■ Your task ■
Lift out, unaltered, the lines of the material below between the line holding "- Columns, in" and the line holding "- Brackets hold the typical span", counting both.

-- Data supplied follows --

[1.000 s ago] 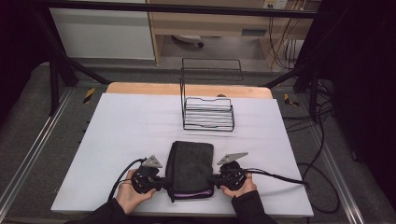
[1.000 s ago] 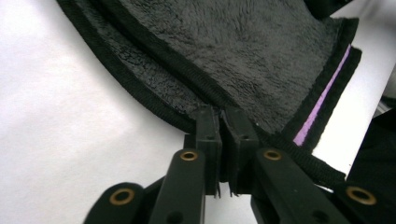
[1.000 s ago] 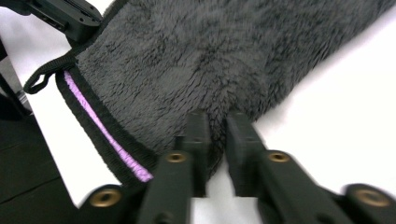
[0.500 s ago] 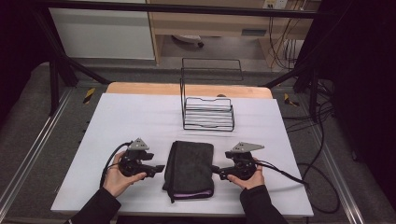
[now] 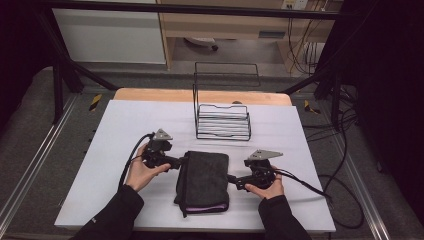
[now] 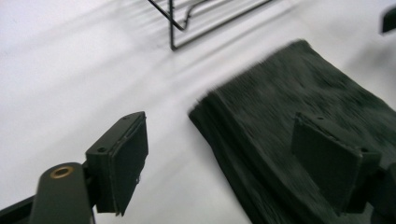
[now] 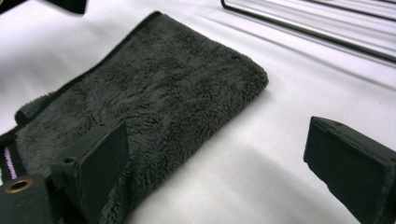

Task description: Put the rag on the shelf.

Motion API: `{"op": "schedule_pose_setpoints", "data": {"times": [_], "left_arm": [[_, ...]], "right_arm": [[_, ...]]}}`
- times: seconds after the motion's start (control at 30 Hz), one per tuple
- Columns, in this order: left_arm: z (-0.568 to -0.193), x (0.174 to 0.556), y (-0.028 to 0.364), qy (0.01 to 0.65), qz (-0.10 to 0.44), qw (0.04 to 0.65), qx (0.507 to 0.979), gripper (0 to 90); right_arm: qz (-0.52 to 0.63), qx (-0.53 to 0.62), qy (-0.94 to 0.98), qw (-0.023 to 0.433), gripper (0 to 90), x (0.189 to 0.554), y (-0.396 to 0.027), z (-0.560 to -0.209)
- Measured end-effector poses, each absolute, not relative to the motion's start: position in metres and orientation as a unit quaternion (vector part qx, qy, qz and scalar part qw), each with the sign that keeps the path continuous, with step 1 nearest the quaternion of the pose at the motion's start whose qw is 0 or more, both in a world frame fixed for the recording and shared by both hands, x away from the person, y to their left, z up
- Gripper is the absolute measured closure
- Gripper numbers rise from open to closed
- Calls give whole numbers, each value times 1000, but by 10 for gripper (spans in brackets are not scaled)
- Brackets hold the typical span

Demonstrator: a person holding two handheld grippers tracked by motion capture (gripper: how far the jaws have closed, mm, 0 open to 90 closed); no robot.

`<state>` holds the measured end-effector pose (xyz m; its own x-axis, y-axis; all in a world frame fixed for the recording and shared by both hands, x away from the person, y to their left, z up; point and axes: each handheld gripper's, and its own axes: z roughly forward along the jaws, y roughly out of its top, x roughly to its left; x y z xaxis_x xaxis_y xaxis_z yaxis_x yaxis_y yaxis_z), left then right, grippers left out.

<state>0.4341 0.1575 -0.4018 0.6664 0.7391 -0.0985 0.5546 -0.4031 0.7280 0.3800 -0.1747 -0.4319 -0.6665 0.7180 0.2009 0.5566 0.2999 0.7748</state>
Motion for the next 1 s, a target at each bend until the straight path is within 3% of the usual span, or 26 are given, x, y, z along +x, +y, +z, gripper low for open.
{"op": "schedule_pose_setpoints", "data": {"times": [0.2, 0.4, 0.63, 0.83, 1.0], "left_arm": [[-420, 454, 148, 414, 95, 382, 821, 376], [-437, 460, 140, 414, 79, 353, 835, 482], [-443, 460, 139, 411, 59, 363, 834, 613], [-444, 460, 141, 420, 38, 366, 830, 655], [-444, 459, 140, 418, 34, 367, 830, 710]], "right_arm": [[440, 400, 800, 87, 83, 380, -174, -433], [439, 400, 799, 87, 113, 383, -173, -434], [444, 404, 795, 82, 144, 388, -173, -433], [438, 402, 799, 91, 165, 401, -166, -429], [436, 418, 793, 87, 245, 424, -156, -430]]}}
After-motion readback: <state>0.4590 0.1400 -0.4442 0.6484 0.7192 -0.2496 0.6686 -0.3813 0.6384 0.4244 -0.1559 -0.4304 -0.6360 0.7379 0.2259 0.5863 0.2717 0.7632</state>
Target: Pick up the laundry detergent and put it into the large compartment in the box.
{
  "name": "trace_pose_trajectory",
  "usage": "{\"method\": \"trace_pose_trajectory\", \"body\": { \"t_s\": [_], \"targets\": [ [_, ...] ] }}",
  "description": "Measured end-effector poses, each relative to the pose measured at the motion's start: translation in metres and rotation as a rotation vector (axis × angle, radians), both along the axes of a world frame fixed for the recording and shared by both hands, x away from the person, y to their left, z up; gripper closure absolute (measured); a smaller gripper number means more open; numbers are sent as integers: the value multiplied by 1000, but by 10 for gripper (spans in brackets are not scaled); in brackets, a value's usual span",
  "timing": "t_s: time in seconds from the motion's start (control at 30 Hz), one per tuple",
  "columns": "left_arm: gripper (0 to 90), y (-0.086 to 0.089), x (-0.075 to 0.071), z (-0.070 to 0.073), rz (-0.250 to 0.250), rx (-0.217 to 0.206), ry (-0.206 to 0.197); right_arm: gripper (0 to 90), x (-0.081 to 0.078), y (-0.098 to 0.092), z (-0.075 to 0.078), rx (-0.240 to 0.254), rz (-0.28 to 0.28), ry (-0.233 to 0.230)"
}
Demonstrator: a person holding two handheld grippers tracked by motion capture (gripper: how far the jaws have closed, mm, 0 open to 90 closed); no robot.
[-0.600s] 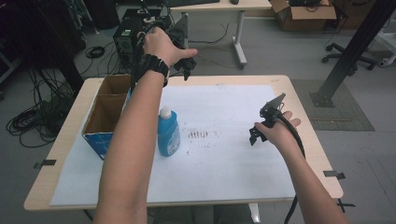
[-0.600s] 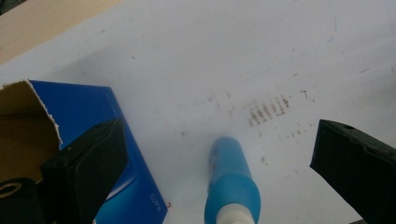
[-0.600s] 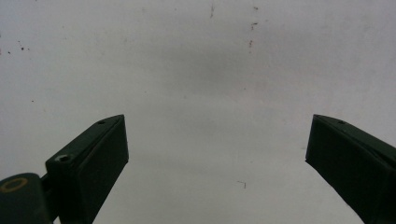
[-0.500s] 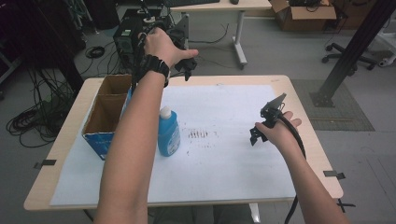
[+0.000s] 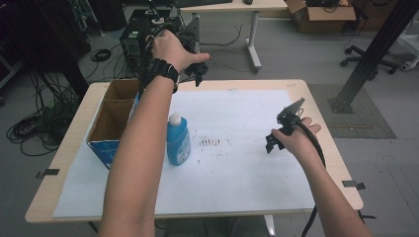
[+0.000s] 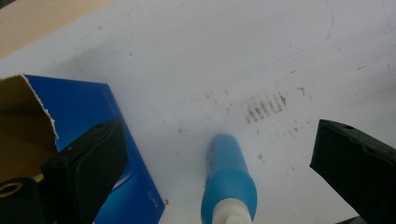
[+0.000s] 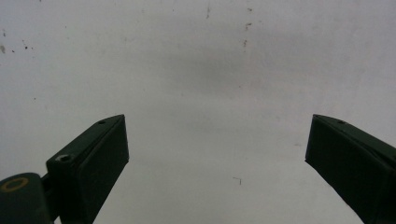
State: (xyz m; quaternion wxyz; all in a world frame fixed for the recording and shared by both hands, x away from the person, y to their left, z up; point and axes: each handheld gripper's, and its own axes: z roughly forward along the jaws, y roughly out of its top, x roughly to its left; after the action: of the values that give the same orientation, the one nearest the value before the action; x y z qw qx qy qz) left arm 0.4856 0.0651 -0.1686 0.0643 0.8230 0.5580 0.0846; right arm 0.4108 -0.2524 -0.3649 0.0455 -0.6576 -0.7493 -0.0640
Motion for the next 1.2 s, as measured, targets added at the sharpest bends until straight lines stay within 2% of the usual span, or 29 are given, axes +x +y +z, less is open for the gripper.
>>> {"method": "trace_pose_trajectory", "body": {
  "t_s": [0.4, 0.63, 0.77, 1.2],
  "targets": [
    [43, 10, -23, 0, 12, -21, -2, 60, -5, 0, -4, -4, -7, 1],
    [41, 11, -35, -3, 15, -16, -4, 60, -8, 0, -5, 1, -4, -5],
    [43, 9, -42, -7, 9, -35, -1, 59, -9, 1, -4, 1, -1, -9],
    [42, 7, -60, -20, 19, -21, 10, 59, -16, -2, -2, 11, -4, -19]
  ]
}}
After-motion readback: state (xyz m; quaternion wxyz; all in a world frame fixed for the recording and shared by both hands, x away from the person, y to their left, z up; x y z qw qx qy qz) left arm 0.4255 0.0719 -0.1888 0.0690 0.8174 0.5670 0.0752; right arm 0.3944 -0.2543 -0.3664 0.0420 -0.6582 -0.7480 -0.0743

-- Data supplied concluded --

■ Result of this task ■
- Columns, in this order: left_arm: z (-0.568 to -0.193), x (0.174 to 0.556), y (-0.028 to 0.364), qy (0.01 to 0.65), qz (-0.10 to 0.44), qw (0.04 to 0.65), qx (0.507 to 0.979), gripper (0 to 90); right_arm: qz (-0.52 to 0.63), qx (-0.53 to 0.62), qy (-0.94 to 0.98), qw (-0.023 to 0.433), gripper (0 to 90), x (0.189 to 0.554), y (-0.396 to 0.027), z (-0.560 to -0.209)
- Measured end-effector poses, each absolute, not relative to the motion's start: position in metres and orientation as a unit quaternion (vector part qx, qy, qz and scalar part qw), each with the sign that keeps the path continuous, with step 1 nearest the quaternion of the pose at the motion's start whose qw is 0 or more, both in a world frame fixed for the recording and shared by both hands, x away from the person, y to their left, z up
- Gripper is the absolute measured closure
- Gripper numbers rise from open to closed
- Calls give whole numbers, each value times 1000, but by 10 for gripper (spans in brackets are not scaled)
- Brackets hold the typical span

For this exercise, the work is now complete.